Although BLAST is time efficient as compare to other dynamic programming algorithms but as the size of the databases is very huge, query execution time is still a limiting factor. To reduce the time associated with query execution, many efforts are being put in the direction of parallel sequence alignment with BLAST [12]. Various parallel implementations of BLAST are achieved either by query segmentation or by database segmentation or both. BeoBLAST is a parallelized implementation of BLAST developed to run on Beowulf clusters. Beowulf clusters do not behave like network of independent nodes but as acts as a single system. These are scalable clusters and run on LINUX or UNIX. In Beowulf clusters BLAST is parallelized by using query segmentation technique. In this implementation speed-up achieved is not super linear [13]. MpiBLAST is another parallel and most popular version of BLAST. In mpiBLAST both query and database segmentation is being used.
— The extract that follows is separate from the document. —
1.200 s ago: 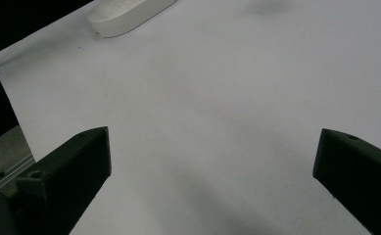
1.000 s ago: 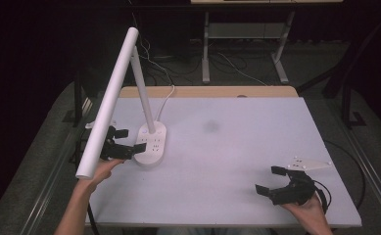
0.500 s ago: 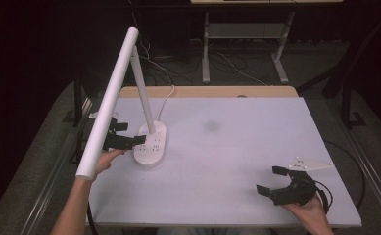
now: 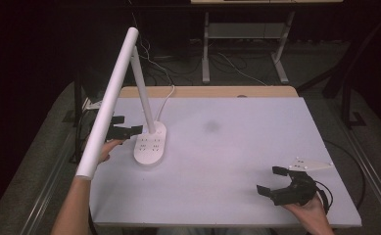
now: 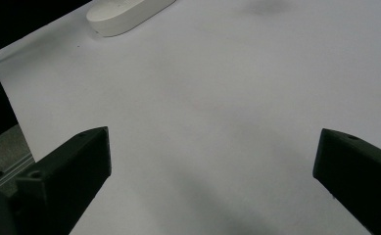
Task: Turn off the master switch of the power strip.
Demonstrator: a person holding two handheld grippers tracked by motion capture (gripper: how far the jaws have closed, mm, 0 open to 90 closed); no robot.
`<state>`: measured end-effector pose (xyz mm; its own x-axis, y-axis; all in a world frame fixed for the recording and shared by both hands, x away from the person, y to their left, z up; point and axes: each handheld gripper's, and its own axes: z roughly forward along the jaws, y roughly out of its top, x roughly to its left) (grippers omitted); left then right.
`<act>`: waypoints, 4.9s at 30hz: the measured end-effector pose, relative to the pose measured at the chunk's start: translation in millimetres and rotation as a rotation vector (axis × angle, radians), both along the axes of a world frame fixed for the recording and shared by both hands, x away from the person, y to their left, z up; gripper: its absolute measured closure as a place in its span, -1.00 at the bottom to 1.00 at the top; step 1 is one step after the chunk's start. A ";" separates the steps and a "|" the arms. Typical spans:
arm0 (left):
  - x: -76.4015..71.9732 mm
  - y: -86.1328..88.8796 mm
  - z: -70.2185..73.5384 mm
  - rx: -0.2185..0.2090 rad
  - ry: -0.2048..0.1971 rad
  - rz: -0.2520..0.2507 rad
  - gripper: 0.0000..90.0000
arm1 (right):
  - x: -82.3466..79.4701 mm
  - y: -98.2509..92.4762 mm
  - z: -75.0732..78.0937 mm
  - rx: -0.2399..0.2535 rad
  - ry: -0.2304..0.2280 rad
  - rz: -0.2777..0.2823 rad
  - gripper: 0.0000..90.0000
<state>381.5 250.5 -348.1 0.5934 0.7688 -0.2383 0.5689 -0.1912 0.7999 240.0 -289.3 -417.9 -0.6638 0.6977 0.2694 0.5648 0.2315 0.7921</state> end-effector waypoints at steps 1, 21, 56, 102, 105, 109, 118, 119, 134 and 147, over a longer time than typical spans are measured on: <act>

It is designed to execute on distributed systems which are already designed. MpiBLAST has become successful in achieving super linear speed up [14]. Soap-HT-BLAST is a web based distributed implementation of BLAST. Perl and Apache Web Server are required to be installed on the system to use this implementation. As Soap-Ht-BLAST is a web based application so nodes distributed across World Wide Web can be used as workers. But the major drawback is the latency because of remotely distributed nodes and achieved speedup is not super linear [15].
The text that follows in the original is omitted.